#### [PROBLEM REQUIREMENTS]
Take the lines from the line containing "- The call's" through the end of the entries and output them exactly, with no pictures and nothing more.

#### [DATA IN THIS EXERCISE]
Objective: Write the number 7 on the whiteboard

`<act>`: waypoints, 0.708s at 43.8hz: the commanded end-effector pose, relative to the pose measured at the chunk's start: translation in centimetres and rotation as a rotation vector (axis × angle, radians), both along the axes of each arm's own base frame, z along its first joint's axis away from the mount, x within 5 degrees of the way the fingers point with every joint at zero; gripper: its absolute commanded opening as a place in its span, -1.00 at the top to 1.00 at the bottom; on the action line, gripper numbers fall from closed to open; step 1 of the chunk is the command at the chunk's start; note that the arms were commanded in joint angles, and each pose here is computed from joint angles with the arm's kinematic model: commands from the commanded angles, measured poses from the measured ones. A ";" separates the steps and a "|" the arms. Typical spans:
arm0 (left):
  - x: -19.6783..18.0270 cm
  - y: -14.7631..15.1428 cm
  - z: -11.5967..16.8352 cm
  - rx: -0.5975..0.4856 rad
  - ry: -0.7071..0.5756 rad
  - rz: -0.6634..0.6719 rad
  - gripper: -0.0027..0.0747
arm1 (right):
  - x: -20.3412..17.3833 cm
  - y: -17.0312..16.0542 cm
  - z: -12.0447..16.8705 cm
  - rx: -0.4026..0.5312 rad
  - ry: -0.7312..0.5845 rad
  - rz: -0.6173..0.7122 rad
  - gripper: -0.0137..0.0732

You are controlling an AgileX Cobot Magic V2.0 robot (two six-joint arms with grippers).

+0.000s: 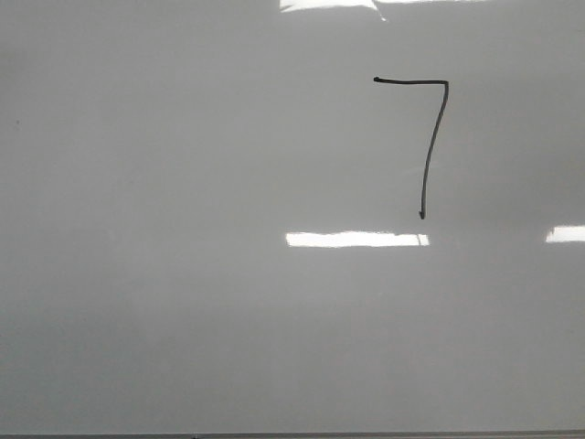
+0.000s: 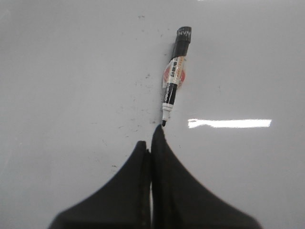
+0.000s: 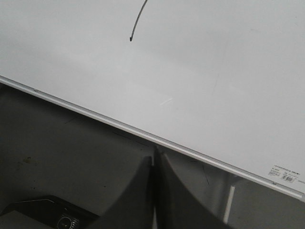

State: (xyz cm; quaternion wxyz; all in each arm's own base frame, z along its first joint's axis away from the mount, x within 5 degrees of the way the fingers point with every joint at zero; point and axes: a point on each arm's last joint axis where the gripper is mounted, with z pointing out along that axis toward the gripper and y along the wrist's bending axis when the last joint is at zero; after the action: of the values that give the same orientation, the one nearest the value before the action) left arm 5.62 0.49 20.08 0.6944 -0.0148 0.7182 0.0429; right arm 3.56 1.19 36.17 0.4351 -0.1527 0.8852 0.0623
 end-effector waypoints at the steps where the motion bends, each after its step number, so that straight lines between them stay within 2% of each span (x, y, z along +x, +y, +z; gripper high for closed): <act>1: -0.2 -0.1 1.3 0.001 -0.164 -0.015 0.98 | 0.4 0.0 0.9 0.013 -0.065 -0.010 0.84; 31: -0.2 -0.4 1.4 0.004 -0.174 -0.060 0.98 | 0.4 0.0 0.9 0.013 -0.065 -0.010 0.84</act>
State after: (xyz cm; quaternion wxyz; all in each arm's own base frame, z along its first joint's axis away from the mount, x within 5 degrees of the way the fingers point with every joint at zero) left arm 5.63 0.23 20.76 0.7210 0.0059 0.6921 0.0334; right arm 3.56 1.19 36.17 0.4351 -0.1527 0.8852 0.0623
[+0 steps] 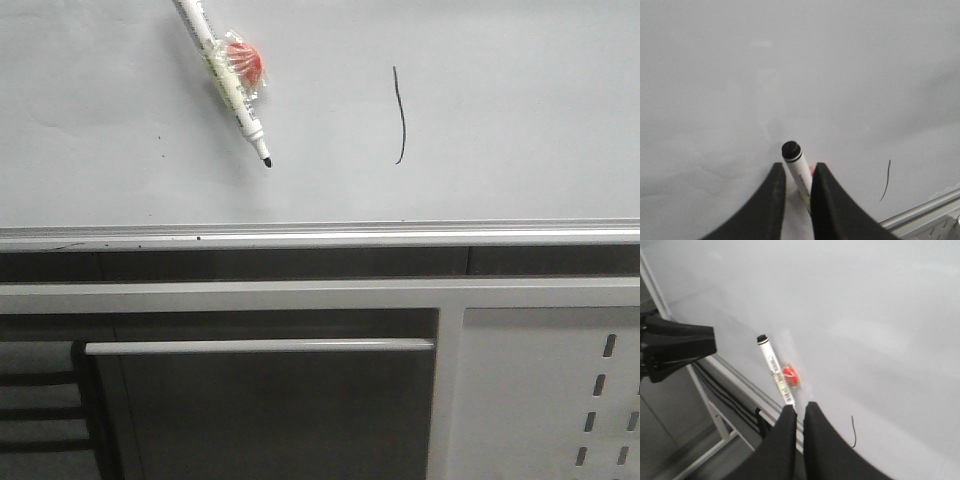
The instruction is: Write number 1 on whiteboard
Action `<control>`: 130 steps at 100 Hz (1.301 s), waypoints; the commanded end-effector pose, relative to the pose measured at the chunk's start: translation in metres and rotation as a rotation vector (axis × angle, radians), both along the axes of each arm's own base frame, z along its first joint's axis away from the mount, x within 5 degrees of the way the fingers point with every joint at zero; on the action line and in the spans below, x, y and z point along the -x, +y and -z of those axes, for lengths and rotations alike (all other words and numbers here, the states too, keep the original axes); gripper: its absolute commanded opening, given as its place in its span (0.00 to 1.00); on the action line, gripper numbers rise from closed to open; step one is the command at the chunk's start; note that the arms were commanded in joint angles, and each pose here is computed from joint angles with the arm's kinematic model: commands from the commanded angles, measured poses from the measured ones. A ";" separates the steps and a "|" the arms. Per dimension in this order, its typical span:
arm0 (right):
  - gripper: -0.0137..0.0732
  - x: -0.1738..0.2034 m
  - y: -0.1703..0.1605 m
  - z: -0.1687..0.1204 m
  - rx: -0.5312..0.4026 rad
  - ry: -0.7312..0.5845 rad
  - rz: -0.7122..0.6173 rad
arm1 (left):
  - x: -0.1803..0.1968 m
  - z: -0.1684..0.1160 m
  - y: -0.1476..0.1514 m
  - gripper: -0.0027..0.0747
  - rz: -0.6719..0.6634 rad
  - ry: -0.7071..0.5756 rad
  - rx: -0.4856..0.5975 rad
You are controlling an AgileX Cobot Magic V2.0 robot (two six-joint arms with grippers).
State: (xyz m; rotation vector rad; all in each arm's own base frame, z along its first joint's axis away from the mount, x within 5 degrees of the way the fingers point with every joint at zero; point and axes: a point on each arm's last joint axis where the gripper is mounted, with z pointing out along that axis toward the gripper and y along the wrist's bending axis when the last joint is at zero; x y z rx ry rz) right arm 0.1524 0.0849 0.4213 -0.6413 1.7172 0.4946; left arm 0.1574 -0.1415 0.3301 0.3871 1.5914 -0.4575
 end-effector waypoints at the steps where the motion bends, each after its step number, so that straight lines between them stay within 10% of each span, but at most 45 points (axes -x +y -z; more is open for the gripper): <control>1: 0.10 0.012 -0.012 -0.007 -0.086 -0.108 0.090 | 0.010 -0.026 0.014 0.01 -0.011 -0.114 0.028; 62: 0.10 0.108 -0.059 0.133 -0.226 -0.286 0.275 | 0.078 0.033 0.087 0.01 0.051 -0.176 0.008; 130: 0.09 0.110 -0.061 0.149 -0.264 -0.281 0.295 | 0.093 0.048 0.105 0.01 0.040 -0.218 0.071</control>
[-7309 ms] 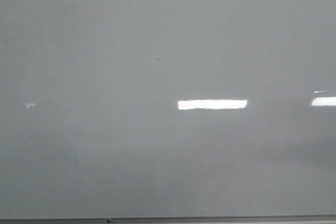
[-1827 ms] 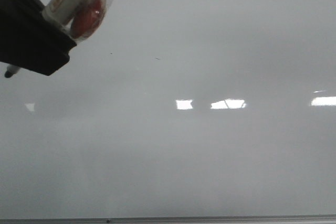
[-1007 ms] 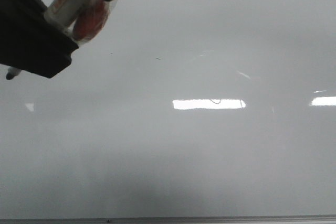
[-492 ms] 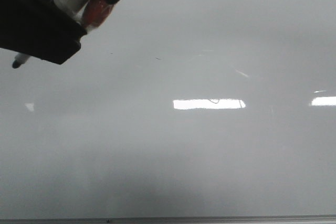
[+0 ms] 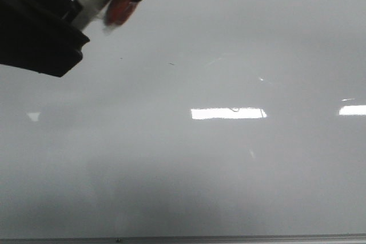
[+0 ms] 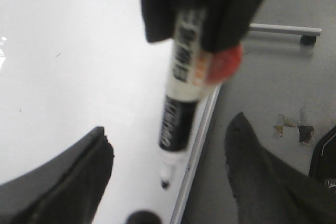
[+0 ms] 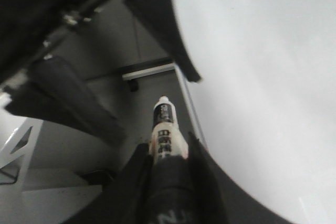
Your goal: Write number 7 on whiteboard
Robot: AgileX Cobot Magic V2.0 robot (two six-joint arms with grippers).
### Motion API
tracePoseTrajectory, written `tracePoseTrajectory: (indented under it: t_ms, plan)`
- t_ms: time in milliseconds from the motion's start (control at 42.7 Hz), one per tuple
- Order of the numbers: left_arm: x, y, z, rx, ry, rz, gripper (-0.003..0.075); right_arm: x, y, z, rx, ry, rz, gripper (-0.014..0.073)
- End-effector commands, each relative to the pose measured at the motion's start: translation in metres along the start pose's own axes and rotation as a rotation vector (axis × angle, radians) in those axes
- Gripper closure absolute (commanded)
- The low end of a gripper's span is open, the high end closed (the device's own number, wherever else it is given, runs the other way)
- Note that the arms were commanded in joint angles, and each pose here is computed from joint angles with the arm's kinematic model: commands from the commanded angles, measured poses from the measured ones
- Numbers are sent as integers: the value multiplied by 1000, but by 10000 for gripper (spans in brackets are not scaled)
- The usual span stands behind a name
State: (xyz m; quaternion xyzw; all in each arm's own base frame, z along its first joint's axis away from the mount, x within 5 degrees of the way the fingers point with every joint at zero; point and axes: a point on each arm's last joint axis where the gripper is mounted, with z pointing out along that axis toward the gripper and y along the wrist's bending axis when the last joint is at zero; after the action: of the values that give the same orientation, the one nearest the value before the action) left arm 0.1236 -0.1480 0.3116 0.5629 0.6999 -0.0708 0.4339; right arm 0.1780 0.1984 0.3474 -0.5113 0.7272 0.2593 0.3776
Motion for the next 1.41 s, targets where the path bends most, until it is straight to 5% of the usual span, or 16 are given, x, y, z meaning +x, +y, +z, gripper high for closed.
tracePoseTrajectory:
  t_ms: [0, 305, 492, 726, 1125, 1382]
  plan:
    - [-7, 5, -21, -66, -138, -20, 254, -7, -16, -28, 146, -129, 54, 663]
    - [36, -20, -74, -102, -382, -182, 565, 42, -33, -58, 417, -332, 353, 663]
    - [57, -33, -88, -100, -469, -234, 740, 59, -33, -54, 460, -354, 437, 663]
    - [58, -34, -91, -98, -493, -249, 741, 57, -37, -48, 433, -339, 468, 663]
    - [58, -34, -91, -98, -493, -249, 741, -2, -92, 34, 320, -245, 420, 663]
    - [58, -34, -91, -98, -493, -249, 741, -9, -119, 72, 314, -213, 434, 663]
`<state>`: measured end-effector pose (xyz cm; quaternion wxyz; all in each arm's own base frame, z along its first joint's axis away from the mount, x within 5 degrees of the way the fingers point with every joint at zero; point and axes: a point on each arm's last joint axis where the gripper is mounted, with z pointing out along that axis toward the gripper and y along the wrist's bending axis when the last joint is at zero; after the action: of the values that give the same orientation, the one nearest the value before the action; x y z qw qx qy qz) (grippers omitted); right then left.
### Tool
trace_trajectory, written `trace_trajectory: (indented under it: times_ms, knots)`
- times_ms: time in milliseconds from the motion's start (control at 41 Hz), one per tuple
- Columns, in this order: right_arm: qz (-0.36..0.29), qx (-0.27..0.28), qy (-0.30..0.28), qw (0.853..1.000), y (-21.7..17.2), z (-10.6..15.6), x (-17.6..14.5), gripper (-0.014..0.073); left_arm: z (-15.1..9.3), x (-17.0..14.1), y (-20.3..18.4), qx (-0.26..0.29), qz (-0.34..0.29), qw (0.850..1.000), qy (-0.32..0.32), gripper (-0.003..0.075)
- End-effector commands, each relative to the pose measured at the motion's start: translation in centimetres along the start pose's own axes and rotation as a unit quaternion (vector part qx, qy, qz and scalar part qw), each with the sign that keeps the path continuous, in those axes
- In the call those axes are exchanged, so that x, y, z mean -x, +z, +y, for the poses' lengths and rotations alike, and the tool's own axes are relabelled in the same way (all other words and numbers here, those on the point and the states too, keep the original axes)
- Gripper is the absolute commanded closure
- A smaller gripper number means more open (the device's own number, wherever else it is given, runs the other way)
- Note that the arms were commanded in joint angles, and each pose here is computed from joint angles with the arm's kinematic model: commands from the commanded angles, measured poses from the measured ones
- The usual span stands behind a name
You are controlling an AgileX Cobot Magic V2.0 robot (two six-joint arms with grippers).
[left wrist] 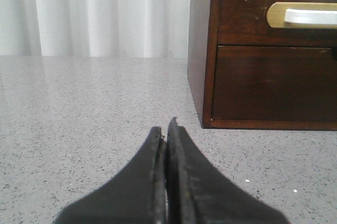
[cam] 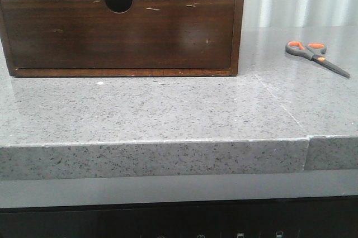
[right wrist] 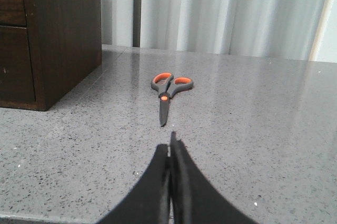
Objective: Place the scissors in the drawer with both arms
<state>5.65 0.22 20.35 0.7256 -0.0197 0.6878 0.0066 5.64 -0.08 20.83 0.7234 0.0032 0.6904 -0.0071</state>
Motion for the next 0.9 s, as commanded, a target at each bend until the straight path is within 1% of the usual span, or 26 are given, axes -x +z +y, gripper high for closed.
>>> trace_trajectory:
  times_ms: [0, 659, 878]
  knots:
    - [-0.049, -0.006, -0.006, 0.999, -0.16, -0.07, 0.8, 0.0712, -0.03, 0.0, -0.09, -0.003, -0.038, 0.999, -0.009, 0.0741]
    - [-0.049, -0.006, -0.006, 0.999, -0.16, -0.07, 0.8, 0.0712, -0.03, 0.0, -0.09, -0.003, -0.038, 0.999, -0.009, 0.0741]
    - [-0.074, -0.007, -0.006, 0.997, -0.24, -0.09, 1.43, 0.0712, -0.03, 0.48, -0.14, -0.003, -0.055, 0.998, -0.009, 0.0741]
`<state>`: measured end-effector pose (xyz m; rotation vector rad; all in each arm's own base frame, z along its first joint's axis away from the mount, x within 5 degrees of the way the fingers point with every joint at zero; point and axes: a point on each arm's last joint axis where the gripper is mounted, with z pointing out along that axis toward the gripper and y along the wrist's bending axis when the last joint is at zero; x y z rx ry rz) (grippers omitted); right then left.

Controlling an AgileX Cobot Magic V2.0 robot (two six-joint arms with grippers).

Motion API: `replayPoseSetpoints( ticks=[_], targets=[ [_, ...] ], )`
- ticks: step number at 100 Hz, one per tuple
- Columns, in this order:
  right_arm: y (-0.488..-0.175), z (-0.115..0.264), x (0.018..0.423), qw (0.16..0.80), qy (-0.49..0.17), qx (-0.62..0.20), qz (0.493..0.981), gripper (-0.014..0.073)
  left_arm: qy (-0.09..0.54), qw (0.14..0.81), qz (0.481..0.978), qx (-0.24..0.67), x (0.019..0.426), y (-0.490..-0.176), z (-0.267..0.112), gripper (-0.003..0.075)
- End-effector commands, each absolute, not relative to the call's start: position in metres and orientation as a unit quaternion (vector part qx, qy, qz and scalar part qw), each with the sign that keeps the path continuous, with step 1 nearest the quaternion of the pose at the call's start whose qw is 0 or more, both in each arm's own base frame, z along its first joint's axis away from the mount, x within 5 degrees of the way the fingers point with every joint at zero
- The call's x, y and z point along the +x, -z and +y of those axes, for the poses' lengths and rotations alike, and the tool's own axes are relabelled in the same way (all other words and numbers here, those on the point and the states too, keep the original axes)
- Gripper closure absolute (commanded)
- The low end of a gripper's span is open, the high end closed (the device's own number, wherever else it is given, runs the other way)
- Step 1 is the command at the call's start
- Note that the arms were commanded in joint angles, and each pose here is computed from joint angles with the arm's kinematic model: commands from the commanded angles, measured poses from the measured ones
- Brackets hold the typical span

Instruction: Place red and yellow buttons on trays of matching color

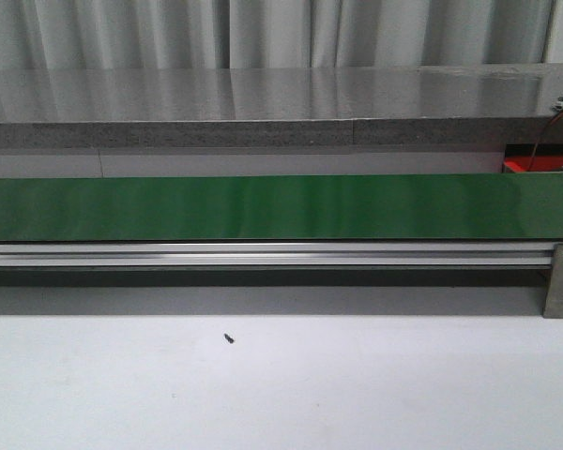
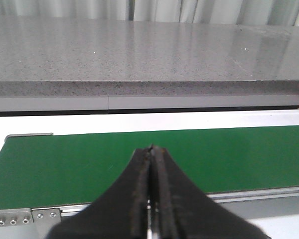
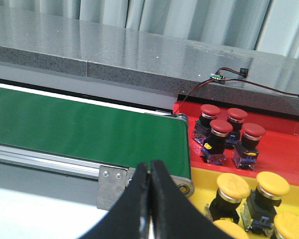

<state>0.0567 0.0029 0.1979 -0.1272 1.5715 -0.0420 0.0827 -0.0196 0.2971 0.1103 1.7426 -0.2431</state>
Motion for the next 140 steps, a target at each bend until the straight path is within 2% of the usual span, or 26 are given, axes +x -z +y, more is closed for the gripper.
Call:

#### [OUTPUT OF THE TASK]
- The call's x, y and z point along the +x, -z and +y of those axes, for the poses' lengths and rotations alike, and the tool's own axes are relabelled in the same way (all other words and numbers here, those on the point and the states too, keep the original axes)
- Gripper closure absolute (commanded)
- The low end of a gripper's span is open, the high end closed (the device's own number, wherever else it is given, runs the other way)
- Step 1 is the command at the call's start
- Note that the arms were commanded in joint angles, and each pose here is computed from joint angles with the arm's kinematic model: commands from the commanded angles, measured poses from the measured ones
- Brackets hold the typical span

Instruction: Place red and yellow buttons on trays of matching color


<state>0.0567 0.0029 0.1979 -0.1272 1.5715 -0.0420 0.0827 -0.0196 0.2971 0.1103 1.7426 -0.2431</state>
Motion for the next 140 steps, a target at each bend until the straight path is within 2% of the usual span, or 26 are given, axes +x -z +y, more is closed for the gripper.
Call:

There is nothing more to this answer.